J. Beattie1, S. Neufeld2, D. X. Yang2, C. Chukwuma3, A. Gul4, N. B. Desai2, M. Dohopolski2, and S. B. Jiang2; 1Medical Artificial Intelligence and Automation (MAIA) Lab, Department of Radiation Oncology, UT Southwestern Medical Center, Dallas, TX, 2Department of Radiation Oncology, University of Texas Southwestern Medical Center, Dallas, TX, 3Department of Radiation Oncology, The University of Texas Southwestern Medical Center, Dallas, TX, 4UT Southwestern Medical Center, Dallas, TX
Purpose/Objective(s): Clinical trial screening is a critical yet resource-intensive step in the development of medical treatments. Additionally, Large Language Models (LLMs) have become increasingly powerful and popular tools in recent years. This study investigates the potential of Large Language Models (LLMs) as an alternative to traditional screening tools and techniques, measuring their efficiency and accuracy. Materials/
Methods: We used two datasets: the n2c2 2018 cohort selection dataset, available publicly, and a dataset from patients screened for an institutional phase II clinical trial. Each trial had 13 and 14 criteria respectively. Criteria ground truth was readily available for the former while the latter required manual verification by clinical research staff. The LLM pipeline was created for the n2c2 dataset, requiring 20 patient records for initial LLM prompt fine-tuning. Twenty patients were used to further refine prompts in our institutional application. Patient electronic health records (EHRs) were processed using OpenAI’s text-embedding-3-small model, creating embeddings to populate a vector database for efficient document section retrieval. For each screening criterion, we crafted physician-guided, LLM-enhanced prompts to extract the five most pertinent EHR sections. These were then analyzed by the GPT-3.5 Turbo/GPT-4 API on our HIPAA-compliant servers.

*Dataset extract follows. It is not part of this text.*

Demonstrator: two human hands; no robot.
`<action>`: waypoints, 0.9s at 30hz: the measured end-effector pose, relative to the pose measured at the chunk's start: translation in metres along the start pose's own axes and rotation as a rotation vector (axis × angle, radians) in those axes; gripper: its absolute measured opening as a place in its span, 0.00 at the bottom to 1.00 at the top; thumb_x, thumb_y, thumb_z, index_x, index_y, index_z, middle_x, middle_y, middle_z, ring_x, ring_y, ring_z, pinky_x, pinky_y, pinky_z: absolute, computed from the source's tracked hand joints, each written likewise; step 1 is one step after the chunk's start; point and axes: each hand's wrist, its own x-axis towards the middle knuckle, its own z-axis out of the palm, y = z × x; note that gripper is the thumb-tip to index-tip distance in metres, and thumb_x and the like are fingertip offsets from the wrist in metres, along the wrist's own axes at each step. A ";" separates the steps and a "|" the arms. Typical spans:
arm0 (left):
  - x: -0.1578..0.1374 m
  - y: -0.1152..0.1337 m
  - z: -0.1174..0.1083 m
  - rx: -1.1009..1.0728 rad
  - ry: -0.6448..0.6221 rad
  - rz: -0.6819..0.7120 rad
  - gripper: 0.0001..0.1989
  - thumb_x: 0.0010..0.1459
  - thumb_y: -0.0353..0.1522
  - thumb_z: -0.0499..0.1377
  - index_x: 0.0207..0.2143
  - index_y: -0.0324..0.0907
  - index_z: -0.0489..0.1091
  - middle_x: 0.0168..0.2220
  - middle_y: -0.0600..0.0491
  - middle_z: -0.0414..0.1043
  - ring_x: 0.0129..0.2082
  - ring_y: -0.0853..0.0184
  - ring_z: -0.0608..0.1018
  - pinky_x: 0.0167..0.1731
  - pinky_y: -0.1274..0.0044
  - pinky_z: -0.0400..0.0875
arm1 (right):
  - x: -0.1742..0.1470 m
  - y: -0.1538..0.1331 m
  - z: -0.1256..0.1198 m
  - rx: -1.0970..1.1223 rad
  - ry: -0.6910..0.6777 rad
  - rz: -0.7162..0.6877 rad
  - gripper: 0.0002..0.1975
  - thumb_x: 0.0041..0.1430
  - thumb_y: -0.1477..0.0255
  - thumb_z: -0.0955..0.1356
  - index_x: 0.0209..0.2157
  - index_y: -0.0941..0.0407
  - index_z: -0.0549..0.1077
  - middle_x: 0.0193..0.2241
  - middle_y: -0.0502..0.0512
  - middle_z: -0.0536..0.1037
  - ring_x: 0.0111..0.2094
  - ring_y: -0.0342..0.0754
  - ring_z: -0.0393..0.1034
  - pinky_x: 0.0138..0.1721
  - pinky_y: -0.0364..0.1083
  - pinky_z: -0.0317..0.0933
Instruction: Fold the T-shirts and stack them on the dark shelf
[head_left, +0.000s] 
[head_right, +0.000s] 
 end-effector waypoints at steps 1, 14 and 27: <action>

The analysis focused on the accuracy, sensitivity, and specificity of LLMs for each criterion, complemented by a qualitative failure analysis to uncover the primary causes of any incorrect classifications. Results: In the n2c2 dataset analysis, accuracy reached 87%, with sensitivity at 84% and specificity at 89% across 182 patients on 13 criteria. For 10 patients who were fully eligible across 14 criteria for the institutional phase II trial, accuracy and sensitivity were both high at 98%. For 10 ineligible patients, accuracy was 87%, sensitivity 87%, and specificity 86%. The LLM screening process took 1-5 minutes per patient. Failure analyses revealed that most incorrect classifications stemmed from challenges in document retrieval, temporal reasoning errors, or misinterpretations of criteria requirements. Conclusion: Our findings demonstrate that LLMs facilitate rapid and accurate clinical trial screening across both public and private datasets. This approach shows the ability to aid clinical research staff in the clinical trial screening process, improving enrollment, and reducing costs. Further investigation into more diverse environments and complex clinical trials are required to prove this approachs efficacy across disciplines.